■ **Work item**
Set out exactly, line by line, the stretch of data below that begins at the line containing "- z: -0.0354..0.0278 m" and ends at the line containing "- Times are", with both ends kept.

■ **Information provided**
▼

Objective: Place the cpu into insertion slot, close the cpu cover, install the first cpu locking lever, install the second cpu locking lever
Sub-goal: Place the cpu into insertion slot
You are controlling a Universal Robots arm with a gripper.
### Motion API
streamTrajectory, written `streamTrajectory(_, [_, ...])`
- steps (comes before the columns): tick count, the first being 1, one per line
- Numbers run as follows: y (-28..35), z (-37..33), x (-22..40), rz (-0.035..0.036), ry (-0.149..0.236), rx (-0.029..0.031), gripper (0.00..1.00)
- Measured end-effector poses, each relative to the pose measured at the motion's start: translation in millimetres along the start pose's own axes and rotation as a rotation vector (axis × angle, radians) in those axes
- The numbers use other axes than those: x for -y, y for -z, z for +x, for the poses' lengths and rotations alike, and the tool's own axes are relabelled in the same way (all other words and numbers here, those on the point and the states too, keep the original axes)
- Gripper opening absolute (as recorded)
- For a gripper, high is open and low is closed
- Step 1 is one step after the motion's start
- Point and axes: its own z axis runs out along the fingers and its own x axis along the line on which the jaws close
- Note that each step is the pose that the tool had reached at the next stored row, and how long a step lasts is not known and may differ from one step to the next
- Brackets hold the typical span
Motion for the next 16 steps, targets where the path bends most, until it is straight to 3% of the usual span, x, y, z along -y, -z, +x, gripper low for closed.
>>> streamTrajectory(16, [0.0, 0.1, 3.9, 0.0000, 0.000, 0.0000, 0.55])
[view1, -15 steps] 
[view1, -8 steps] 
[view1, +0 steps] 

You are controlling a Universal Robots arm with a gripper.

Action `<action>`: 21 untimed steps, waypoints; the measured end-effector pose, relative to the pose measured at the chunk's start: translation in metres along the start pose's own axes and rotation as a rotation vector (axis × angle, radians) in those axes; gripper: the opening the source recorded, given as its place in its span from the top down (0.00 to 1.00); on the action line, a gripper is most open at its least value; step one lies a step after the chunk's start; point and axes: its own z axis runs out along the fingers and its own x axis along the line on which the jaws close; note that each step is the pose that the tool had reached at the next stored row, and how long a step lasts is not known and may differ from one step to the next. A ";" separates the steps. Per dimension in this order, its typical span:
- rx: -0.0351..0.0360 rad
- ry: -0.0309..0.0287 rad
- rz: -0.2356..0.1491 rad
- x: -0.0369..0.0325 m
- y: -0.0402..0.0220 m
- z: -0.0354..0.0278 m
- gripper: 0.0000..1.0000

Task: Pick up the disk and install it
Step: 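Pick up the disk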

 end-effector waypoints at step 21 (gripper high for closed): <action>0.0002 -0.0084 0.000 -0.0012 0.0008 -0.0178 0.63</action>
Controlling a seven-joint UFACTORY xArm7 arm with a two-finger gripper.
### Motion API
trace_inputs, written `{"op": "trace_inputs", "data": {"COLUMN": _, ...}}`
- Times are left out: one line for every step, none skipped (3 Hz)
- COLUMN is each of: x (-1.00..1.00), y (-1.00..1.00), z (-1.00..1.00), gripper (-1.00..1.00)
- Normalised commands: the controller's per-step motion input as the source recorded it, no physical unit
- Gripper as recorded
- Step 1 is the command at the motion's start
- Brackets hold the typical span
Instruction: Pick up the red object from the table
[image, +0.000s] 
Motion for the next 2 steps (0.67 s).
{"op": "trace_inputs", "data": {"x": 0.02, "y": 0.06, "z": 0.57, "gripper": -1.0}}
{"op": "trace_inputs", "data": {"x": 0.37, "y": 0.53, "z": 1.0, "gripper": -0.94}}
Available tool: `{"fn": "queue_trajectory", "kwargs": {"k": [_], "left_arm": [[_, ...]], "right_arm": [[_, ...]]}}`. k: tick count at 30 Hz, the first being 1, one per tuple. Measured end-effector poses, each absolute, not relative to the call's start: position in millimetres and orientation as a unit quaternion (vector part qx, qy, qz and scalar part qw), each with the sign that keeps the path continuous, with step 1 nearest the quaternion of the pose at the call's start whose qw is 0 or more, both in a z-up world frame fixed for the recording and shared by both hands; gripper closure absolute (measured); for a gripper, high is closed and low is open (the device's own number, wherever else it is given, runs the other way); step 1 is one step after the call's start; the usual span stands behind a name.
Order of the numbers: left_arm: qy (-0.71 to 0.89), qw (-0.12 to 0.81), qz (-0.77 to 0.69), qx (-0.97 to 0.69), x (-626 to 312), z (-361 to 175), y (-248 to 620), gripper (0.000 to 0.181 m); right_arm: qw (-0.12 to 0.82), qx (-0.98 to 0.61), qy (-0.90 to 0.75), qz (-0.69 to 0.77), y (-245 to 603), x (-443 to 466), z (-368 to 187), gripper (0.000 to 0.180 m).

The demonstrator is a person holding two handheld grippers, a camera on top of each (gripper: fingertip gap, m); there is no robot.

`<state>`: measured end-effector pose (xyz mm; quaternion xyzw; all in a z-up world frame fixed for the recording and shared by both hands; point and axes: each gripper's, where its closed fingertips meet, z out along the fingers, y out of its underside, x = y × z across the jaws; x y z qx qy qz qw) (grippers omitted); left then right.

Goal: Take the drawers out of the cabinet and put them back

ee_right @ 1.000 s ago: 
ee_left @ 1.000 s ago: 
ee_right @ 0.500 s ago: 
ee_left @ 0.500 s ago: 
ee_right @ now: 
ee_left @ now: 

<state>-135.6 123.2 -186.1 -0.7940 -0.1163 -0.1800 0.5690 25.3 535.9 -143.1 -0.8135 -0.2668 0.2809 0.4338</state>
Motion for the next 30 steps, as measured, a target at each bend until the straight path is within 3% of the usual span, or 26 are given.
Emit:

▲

■ **Task answer**
- z: -0.0354..0.0278 m
- gripper: 0.0000..1.0000

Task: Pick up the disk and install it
Step: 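Pick up the disk
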
 end-effector waypoints at step 21 (gripper high for closed): <action>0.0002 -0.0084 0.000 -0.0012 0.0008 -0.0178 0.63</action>
Controlling a seven-joint UFACTORY xArm7 arm with a two-finger gripper.
### Motion API
trace_inputs, written `{"op": "trace_inputs", "data": {"COLUMN": _, ...}}`
- Times are left out: one line for every step, none skipped (3 Hz)

There's nothing else to the answer.